Coffee strength is generally rated 1-5.  The packaging rates this, Spinal Tap style, a 6.  They are not lying.

Coffee strength is generally rated 1-5. The packaging rates this, Spinal Tap style, at 6. They are not lying.

I’ve been feeling thoroughly shitty today after coming down with some bug or another, and after having slept pretty much all day (and feeling a bit better) I decided to have a wander to the shops to pick up some pasta and sauce for dinner.

While I was at the ever-exclusive Holloway Road Morrisons, I noticed this monolith of hypertension hiding in the coffee aisle.  They seem quite convinced of its effects, and it would be remiss of me not to take them up on their challenge.

Well, it’s definitely a bitter blend.  After brewing in the cafetiere for five minutes (the espresso machine confuses and infuriates us) and shovelling an entire small country’s worth of sugar in, I proceeded to do the only rational thing and necked a large mug of it.

OH GOD NOT ENOUGH SUGAR

OH GOD NOT ENOUGH SUGAR

You will observe, to the left, my face.

Seriously, if the spoon isn’t standing up in a mug of this, well, caffeine soup, then you need to stick more sugar in.

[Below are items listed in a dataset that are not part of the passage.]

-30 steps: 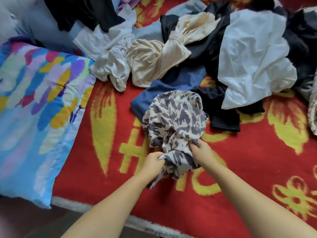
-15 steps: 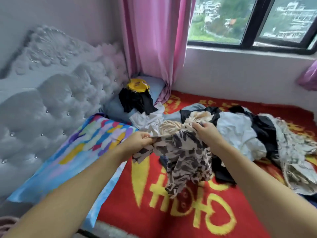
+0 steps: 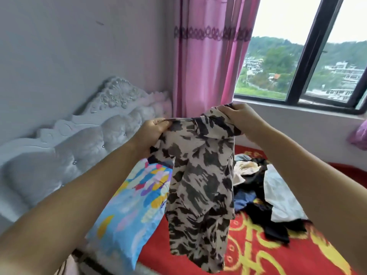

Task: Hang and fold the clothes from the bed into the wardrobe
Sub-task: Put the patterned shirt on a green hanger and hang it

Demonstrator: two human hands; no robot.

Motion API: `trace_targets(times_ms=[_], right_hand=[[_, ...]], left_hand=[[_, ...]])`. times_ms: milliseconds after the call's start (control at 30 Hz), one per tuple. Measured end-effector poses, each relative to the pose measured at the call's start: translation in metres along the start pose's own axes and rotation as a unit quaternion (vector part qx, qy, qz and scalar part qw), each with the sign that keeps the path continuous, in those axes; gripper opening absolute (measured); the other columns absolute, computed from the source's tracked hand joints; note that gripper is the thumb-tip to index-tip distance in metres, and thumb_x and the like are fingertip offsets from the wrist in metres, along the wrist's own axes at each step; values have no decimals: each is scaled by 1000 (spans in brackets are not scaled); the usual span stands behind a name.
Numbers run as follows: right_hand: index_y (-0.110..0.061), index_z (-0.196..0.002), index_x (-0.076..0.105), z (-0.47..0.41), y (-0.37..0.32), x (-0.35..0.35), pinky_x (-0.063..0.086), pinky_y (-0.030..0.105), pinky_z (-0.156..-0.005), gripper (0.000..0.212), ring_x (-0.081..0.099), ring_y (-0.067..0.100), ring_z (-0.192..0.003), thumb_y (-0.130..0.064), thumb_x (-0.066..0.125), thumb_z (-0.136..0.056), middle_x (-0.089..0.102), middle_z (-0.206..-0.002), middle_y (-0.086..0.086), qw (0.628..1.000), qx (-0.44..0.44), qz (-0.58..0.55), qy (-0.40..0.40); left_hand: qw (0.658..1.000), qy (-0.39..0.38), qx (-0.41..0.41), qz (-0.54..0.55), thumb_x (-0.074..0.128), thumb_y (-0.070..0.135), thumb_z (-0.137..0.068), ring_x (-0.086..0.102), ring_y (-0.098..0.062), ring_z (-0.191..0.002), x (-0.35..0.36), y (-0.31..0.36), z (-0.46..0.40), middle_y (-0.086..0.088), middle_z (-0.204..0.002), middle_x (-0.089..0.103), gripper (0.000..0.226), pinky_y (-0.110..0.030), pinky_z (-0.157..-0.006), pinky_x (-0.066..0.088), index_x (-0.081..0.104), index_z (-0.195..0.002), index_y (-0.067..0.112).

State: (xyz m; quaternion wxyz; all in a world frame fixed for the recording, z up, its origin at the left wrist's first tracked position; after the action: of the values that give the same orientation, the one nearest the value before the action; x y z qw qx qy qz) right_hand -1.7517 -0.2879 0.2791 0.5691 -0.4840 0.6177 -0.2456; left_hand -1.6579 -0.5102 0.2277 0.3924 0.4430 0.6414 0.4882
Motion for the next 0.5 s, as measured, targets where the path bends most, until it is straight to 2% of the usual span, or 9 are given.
trace_targets(times_ms=[67,100,167,200,267,333,367,433,500], right_hand=[[-2,-99,68,1,-16,4,43,19,-49,35,54,14,-60,-35,58,-92,61,-75,5,999,2,34,-16],[-3,-98,68,2,-21,5,44,18,-48,34,54,13,-59,-35,58,-92,61,-72,4,999,8,42,-27],[-3,-97,69,5,-31,5,52,23,-59,32,62,17,-66,-33,61,-90,67,-76,9,997,1,42,-60],[-5,-96,71,8,-37,5,56,27,-65,29,68,21,-74,-32,62,-90,71,-83,11,996,-15,27,-83],[-15,-85,77,17,-52,-1,58,26,-63,22,72,22,-81,-31,63,-89,75,-84,8,988,-59,-35,-137],[-23,-76,79,29,-66,-9,56,22,-62,22,72,17,-78,-29,61,-88,75,-79,1,966,-97,-130,-201],[-23,-76,79,36,-73,-14,56,22,-63,22,72,15,-77,-28,60,-86,75,-80,0,947,-108,-192,-232],[-21,-78,78,41,-77,-32,56,23,-63,23,71,14,-77,-28,58,-86,74,-80,0,921,-110,-285,-240],[-18,-81,74,38,-72,-63,54,22,-62,20,69,12,-73,-25,56,-87,72,-77,-3,925,-117,-318,-174]], left_hand=[[999,22,9,36,54,18,-96,62,-9,-52,-11,15,7,1,-63,70,20,-16,-44,47,68,-86,9],[999,13,9,46,57,18,-95,63,-9,-52,-14,21,9,1,-63,70,17,-15,-43,47,69,-87,10],[997,-80,0,13,64,25,-89,66,-11,-63,-11,26,18,-2,-76,72,14,-18,-50,51,68,-96,13],[988,-150,-12,-22,66,31,-86,66,-12,-70,-6,23,25,-2,-85,72,25,-21,-55,52,66,-107,17],[964,-246,-47,-87,70,40,-83,63,-12,-93,0,2,38,-1,-112,63,55,-26,-70,53,50,-133,25],[953,-270,-67,-117,71,40,-82,50,-4,-119,13,-23,51,12,-133,47,74,-16,-86,48,31,-144,33],[948,-273,-58,-154,73,33,-83,46,2,-119,23,-36,56,19,-131,44,73,-7,-84,43,30,-143,33],[918,-274,-20,-286,70,13,-84,48,-1,-106,51,-64,63,14,-117,50,54,0,-76,37,45,-130,20],[898,-212,-29,-385,63,26,-82,47,-12,-96,66,-94,59,0,-109,56,40,-15,-73,37,57,-116,7]])
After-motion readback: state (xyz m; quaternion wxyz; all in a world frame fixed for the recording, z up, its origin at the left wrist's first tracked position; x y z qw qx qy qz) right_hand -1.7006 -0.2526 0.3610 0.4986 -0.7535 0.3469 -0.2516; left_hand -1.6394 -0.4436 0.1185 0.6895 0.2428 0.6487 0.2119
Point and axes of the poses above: each hand's wrist, its own z-axis away from the middle knuckle, its own x-axis out of the palm, y = z × x, the point moved 8 cm from there along -z, towards the middle knuckle
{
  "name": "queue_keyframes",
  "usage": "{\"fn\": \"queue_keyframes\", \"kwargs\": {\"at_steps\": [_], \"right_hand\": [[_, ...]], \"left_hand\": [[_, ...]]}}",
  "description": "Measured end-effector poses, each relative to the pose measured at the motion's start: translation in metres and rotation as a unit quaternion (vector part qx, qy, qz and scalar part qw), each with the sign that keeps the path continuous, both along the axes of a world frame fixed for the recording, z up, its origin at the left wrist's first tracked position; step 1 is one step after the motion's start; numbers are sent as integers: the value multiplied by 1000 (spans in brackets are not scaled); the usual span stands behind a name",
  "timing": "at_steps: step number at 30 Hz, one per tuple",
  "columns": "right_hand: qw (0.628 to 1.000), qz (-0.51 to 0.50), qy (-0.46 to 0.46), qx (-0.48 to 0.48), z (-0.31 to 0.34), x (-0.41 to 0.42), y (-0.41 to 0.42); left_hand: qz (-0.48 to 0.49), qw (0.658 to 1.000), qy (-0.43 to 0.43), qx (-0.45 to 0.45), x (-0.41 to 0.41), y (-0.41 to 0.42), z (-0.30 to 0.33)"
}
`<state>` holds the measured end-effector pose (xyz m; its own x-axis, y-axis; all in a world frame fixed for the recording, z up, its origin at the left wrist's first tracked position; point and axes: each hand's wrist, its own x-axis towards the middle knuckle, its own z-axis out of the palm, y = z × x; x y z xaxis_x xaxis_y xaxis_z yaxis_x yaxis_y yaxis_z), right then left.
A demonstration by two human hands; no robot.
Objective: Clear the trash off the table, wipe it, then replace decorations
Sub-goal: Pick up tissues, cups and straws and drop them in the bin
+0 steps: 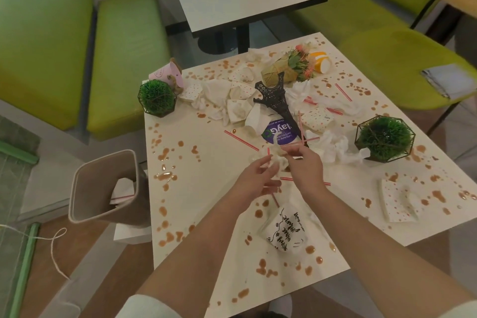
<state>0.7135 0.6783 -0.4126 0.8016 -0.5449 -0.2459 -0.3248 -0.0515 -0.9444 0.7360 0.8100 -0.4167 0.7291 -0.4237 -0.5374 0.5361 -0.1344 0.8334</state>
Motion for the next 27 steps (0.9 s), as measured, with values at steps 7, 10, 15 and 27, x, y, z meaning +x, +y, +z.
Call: {"fn": "queue_keyframes", "kwargs": {"at_steps": [7, 10, 15, 27], "right_hand": [[989, 132, 62, -19, -5, -1, 16], [984, 138, 97, -53, -9, 4, 19], [947, 113, 222, -204, -22, 13, 17], [873, 189, 306, -330, -32, 23, 29]], "left_hand": [[69, 993, 80, -52, 13, 16, -2], [122, 990, 67, -21, 18, 23, -6], [120, 985, 26, 123, 25, 34, -7], [106, 981, 32, 159, 36, 63, -6]]}}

After getting over the sheer world-ending bitterness, I sat back and waited for the inevitable caffeine-based punch in the face.  And in this, it did not disappoint.  As is normal for coffee, it’s quite a slow buildup, but in this case the buildup just doesn’t seem to stop.  It’s a miracle that I can type, really.  On the upside, I feel a lot better.